Según apuntan desde el SOPP de la Carlos III, desde el inicio de la crisis se ha registrado un aumento de las peticiones de becarios por parte de las empresas, más aún que de contratos de prácticas -los cuales no se rigen por los convenios de cooperación educativa sino por a normativa laboral-. Universia también afirma que hay una cierta tendencia a cubrir con becarios puestos que antes estaban ocupados por contratados laborales, aunque este aumento «no es exagerado».

Por la otra parte, desde Primerempleo.com también se avisa de que se ha incrementado el número de estudiantes y jóvenes licenciados interesados en trabajar como becarios o disfrutar de un contrato de prácticas: «se ha notado un incremento interanual del 63% -afirman- relacionado directamente con el aumento de las cifras del paro juvenil en España-. En sus estadísticas tienen más peso los recién licenciados, diplomados e ingenieros (52%) que los jovenes que aún están estudiando. Y es que son estos quiénes que más se han volcado en los intentos por conseguir prácticas a raíz de la crisis. Sin embargo, Universia apunta a que puede ser demasiado tarde en muchos de ellos, ya que cuentan con la desventaja de tener menos experiencia que aquellos que han sido becarios durante la carrera.

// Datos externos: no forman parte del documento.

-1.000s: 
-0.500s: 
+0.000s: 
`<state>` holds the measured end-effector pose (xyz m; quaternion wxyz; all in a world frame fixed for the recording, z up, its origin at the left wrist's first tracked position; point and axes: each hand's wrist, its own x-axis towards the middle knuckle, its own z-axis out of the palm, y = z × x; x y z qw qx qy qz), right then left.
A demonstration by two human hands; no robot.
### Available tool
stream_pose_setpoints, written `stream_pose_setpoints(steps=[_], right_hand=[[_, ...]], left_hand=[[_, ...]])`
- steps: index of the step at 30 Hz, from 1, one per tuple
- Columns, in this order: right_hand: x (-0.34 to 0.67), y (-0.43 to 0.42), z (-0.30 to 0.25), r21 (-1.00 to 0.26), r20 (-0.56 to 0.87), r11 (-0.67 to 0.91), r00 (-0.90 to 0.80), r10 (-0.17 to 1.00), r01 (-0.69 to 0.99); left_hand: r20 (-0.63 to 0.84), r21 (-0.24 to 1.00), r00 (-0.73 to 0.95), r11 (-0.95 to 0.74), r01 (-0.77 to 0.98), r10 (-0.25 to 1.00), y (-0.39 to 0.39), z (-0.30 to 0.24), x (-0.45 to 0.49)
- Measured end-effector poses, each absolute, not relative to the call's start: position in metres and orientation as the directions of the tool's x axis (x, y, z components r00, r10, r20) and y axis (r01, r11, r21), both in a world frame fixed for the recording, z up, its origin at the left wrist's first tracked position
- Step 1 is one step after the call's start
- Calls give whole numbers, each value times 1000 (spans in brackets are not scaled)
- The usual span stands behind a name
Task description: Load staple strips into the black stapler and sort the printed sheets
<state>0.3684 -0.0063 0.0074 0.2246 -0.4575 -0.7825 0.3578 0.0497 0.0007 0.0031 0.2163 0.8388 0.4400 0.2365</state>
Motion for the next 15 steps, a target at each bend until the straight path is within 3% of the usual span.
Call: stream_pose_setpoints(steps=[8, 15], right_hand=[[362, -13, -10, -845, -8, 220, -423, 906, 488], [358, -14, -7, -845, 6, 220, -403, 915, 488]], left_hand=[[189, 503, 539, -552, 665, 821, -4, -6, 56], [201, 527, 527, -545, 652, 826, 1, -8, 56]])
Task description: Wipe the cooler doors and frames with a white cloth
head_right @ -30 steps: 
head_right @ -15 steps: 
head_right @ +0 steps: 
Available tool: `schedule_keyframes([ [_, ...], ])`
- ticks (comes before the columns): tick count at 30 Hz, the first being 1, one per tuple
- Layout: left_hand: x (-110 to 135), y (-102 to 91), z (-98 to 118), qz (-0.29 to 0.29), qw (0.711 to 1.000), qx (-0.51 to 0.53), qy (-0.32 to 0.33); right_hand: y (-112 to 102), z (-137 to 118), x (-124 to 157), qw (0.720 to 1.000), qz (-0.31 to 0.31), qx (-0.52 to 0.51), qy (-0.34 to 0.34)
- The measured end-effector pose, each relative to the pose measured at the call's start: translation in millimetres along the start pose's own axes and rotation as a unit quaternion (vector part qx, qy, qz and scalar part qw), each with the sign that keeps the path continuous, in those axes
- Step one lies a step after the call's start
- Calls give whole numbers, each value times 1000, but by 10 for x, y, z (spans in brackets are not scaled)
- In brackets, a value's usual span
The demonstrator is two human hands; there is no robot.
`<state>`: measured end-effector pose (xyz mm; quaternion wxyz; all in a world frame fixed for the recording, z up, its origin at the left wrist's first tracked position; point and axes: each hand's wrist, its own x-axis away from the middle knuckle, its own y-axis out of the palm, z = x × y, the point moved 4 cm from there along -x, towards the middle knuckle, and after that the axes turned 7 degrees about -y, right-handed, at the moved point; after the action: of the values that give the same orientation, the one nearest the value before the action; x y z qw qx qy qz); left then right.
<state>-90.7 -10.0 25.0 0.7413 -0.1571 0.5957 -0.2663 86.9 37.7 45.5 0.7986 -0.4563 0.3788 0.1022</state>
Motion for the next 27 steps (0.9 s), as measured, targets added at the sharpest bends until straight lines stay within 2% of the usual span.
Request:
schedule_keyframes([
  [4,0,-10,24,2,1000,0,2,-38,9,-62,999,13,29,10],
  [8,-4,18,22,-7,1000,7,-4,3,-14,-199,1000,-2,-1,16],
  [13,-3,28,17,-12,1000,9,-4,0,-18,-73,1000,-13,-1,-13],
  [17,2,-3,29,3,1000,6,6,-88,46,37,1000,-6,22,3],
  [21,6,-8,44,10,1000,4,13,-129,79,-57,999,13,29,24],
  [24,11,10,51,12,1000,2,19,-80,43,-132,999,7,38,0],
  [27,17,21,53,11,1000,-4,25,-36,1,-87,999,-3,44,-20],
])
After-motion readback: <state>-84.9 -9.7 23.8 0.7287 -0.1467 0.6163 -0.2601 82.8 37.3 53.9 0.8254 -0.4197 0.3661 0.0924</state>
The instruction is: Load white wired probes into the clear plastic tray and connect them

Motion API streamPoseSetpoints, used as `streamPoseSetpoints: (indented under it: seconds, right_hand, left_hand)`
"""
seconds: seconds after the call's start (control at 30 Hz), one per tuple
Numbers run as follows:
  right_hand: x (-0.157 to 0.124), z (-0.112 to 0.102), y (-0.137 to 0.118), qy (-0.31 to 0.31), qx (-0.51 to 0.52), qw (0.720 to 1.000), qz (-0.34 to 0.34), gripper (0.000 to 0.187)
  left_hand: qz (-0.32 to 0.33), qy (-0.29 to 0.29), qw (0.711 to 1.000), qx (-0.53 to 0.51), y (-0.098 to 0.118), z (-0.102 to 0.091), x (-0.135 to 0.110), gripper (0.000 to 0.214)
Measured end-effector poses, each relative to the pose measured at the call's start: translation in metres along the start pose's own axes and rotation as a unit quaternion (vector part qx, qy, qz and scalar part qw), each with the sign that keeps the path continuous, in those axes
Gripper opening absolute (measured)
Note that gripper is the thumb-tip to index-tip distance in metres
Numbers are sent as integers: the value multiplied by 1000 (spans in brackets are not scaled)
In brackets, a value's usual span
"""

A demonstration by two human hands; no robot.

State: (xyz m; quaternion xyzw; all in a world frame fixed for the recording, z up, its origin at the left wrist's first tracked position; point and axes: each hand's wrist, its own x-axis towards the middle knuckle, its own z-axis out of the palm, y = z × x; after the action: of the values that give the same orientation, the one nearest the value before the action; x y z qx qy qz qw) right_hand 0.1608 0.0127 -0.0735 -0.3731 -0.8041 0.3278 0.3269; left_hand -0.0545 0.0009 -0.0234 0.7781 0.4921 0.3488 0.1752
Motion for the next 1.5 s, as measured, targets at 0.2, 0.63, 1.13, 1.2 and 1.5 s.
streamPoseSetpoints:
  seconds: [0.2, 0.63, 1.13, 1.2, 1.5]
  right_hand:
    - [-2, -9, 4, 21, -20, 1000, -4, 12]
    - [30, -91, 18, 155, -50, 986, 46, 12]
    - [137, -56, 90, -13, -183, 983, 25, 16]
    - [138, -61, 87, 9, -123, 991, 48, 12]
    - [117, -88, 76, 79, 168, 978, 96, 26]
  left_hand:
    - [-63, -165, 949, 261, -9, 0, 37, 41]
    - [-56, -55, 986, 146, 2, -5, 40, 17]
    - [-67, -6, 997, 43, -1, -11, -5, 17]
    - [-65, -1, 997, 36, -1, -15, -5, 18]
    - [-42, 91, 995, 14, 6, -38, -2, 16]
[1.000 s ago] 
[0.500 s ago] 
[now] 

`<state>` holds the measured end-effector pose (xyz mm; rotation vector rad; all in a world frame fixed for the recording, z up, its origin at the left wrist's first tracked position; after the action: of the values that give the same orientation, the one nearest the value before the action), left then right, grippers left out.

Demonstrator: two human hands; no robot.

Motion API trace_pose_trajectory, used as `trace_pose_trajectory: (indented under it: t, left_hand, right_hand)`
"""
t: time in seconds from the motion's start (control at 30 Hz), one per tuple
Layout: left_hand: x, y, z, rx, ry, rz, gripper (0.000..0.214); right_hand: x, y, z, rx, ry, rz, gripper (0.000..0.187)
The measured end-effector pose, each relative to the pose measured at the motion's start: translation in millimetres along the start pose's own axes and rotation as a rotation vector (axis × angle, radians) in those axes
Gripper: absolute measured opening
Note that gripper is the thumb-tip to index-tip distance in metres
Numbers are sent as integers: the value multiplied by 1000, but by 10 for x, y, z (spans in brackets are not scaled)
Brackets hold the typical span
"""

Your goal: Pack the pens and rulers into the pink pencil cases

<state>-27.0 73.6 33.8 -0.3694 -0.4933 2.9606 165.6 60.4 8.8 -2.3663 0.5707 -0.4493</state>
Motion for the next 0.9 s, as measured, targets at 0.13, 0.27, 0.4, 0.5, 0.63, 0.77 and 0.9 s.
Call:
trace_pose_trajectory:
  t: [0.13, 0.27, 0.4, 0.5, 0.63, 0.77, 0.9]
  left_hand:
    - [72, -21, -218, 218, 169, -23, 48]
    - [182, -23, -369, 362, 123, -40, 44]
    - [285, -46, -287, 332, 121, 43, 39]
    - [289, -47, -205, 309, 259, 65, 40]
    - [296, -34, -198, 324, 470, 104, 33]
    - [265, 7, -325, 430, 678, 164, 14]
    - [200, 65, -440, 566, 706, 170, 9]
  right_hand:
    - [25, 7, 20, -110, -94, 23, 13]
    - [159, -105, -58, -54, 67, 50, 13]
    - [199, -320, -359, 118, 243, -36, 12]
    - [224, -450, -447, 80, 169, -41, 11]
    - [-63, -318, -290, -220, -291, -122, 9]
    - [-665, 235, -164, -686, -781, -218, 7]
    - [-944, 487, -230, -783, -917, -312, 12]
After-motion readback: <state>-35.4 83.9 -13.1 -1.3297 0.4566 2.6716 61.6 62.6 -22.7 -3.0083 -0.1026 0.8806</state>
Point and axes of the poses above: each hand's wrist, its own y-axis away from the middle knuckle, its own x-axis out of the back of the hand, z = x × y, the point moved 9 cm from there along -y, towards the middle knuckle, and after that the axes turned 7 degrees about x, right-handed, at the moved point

Por otro lado, para las empresas resulta más beneficioso contratar a becarios que a estudiantes ya licenciados. Además, como apunta Ignacio Doreste, Adjunto a la Secretaría Confederal de Juventud de Comisiones Obreras, a diferencia de los ya licenciados «los estudiantes universitarios que realizan prácticas externas no tienen derecho a cotizar a la Seguridad Social».

«Necesito la experiencia»

Por todo ello, son pocos los estudiantes universitarios que pueden permitirse no realizar prácticas durante sus estudios, incluso, aunque no sean remuneradas. «He accedido a trabajar gratis porque necesito la formación, necesito la experiencia -explica Diana, que cursa quinto de Biología-. Si no tienes prácticas todo es muchísimo más difícil». Además, la joven estima que «es preferible trabajar gratis a no hacer nada. Al menos rellenas currículum». Sin embargo, las perspectivas que le aguardan, como a muchos otros, no son halagüeñas, pese a que asegura que sus jefes le han comunicado que están muy contentos con ella: «No tengo posibilidad de quedarme donde estoy, porque incluso están despidiendo a gente». No obstante, no tira la toalla: «Quizás, en un futuro más cercano, cuando las cosas se calmen, haya más suerte», concluye.